SAP HANA Cloud Machine Learning Challenge - Preventing employee churn
In December 2022 SAP held a machine learning competition called “I quit!” attended by 50 participants to showcase the machine learning capabilities of SAP HANA Cloud. The idea is to predict from a database of employees who is the most probable to be leaving his or her job in the short term, based on historical information of employees which have quit recently.
The idea of the challenge is not only to create a well-performing model to predict employee churn, but also to put this into a broader picture by providing a storyline of how this model could be integrated into an organization and who would be benefiting from this.
The dataset for this challenge has been delivered by SAP and was accessible to all participants.
Storyline
Let’s say we are trying to develop an application for an HR department to see what we can do about preventing employee churn. The goal is that we would like to get insights into the reasons employees may be quitting in the future and to find out what measures the company may be taking to prevent this.
Can we create a predictive model that not only tells which employees will be quitting their jobs but also why this was the case and how to prevent this?
Let’s find out!
Machine learning approach
Predicting employee churn is a fairly classical machine learning problem which belongs to a broader class of problems called binary classification. The task of the machine learning algorithm is to predict for each employee whether there is a risk of the employee churning (i.e. quitting) or not. Hence the name binary, as it needs to predict one out of two classes.
HANA Cloud has a range of machine learning algorithms available in both the APL and PAL libraries. APL is more focused on business users who would like to get quick results whereas the PAL library is suitable for data scientist, allowing for more fine-grained control over the machine learning algorithms.
I personally like the APL because of the short time to value: you just supply it a dataset to have APL handle cumbersome tasks like train/test set splitting, variable discretization, analysis of multicollinearity and variable importance. Nowadays the APL has a gradient boosting tree classifier under the hood which is still one of the most capable algorithms for solving these kinds of tabular data problems.

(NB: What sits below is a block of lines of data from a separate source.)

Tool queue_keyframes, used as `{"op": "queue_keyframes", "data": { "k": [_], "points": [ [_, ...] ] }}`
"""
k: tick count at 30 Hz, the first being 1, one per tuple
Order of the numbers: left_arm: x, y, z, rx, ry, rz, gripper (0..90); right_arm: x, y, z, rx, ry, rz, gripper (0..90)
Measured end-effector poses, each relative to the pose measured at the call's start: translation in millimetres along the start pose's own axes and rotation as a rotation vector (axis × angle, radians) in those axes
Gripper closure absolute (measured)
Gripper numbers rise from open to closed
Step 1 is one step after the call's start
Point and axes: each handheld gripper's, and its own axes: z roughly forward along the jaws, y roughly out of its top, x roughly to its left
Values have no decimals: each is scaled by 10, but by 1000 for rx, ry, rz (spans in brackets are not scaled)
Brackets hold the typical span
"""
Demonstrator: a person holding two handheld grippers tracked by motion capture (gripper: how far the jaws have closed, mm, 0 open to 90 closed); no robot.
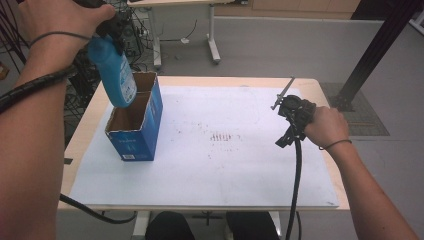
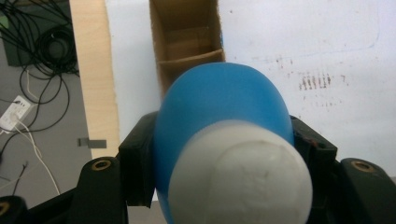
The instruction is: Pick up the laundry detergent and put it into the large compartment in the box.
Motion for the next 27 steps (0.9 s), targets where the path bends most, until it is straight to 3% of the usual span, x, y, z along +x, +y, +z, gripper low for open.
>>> {"op": "queue_keyframes", "data": {
  "k": [10,27],
  "points": [
    [-9,-14,78,-8,5,-24,377,-4,-27,9,-7,2,3,28],
    [62,-13,380,9,-6,-36,377,-13,-40,33,-5,7,8,28]
  ]
}}
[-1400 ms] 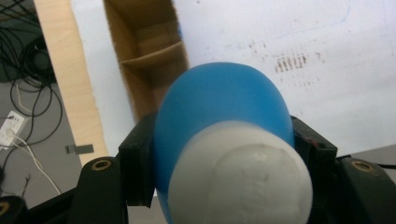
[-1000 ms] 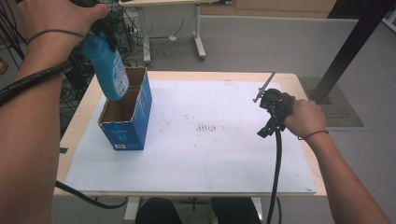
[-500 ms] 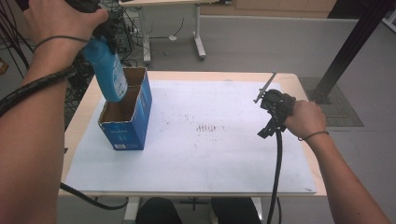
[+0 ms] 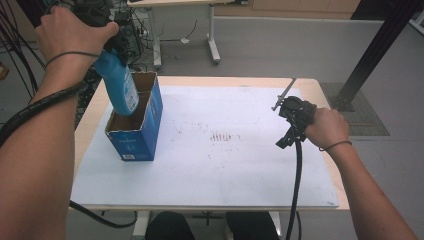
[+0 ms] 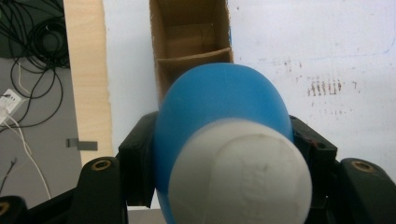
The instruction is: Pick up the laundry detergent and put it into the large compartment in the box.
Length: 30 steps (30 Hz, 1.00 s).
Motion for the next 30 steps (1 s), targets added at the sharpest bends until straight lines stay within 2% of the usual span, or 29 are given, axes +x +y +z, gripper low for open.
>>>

As stated the classification algorithms available in the PAL allow for more fine-grained control over the modeling process, with the added cost of more manual data preprocessing and hyperparameter tuning but could have been applied just as well for this problem.
For the training and analysis purposes I will be using a Jupyter notebook as this is the de facto standard for data science and machine learning activities nowadays. You will notice how straightforward it is to access the in-database machine learning functionality in HANA from the Jupyter notebook by using SAP’s hana_ml
library.
To view the full output of the analysis please have a look at the following Jupyter notebook: https://github.com/kemperd/sap-hana-ml-challenge/blob/master/Training_and_analysis.ipynb
If you want to follow along yourself, take the data from https://github.com/kemperd/sap-hana-ml-challenge/blob/master/Emp_Churn_Train.csv and upload this into a HANA database in a table called EMP_CHURN.
First I will split up the data into a training and holdout set. Note that the APL will perform its own splitting of the train set into training and validation sets which are used by the algorithm internally for its own optimization. The holdout set will not be fed to the algorithm and will serve as a true test set that I will use for validating performance after the training.
train, test, valid = train_test_val_split(emp_churn_all, testing_percentage=0.2, validation_size=0)
The data will be stored into their own tables:
train.save('EMP_CHURN_TRAIN', force=True)
test.save('EMP_CHURN_TEST', force=True)
Now lets fit a gradient boosting tree using the APL as follows:
model = GradientBoostingBinaryClassifier(variable_auto_selection = True)
model.set_params(
extra_applyout_settings={
'APL/ApplyExtraMode': 'Advanced Apply Settings',
'APL/ApplyPredictedValue': 'true',
'APL/ApplyProbability': 'true',
'APL/ApplyDecision': 'true',
})
model.fit(train, label='FLIGHT_RISK', key='EMPLOYEE_ID')
Note that I have asked the APL to output a few advanced apply settings which are useful to get more insights into the details of the predictions and to learn why the algorithm is making specific choices.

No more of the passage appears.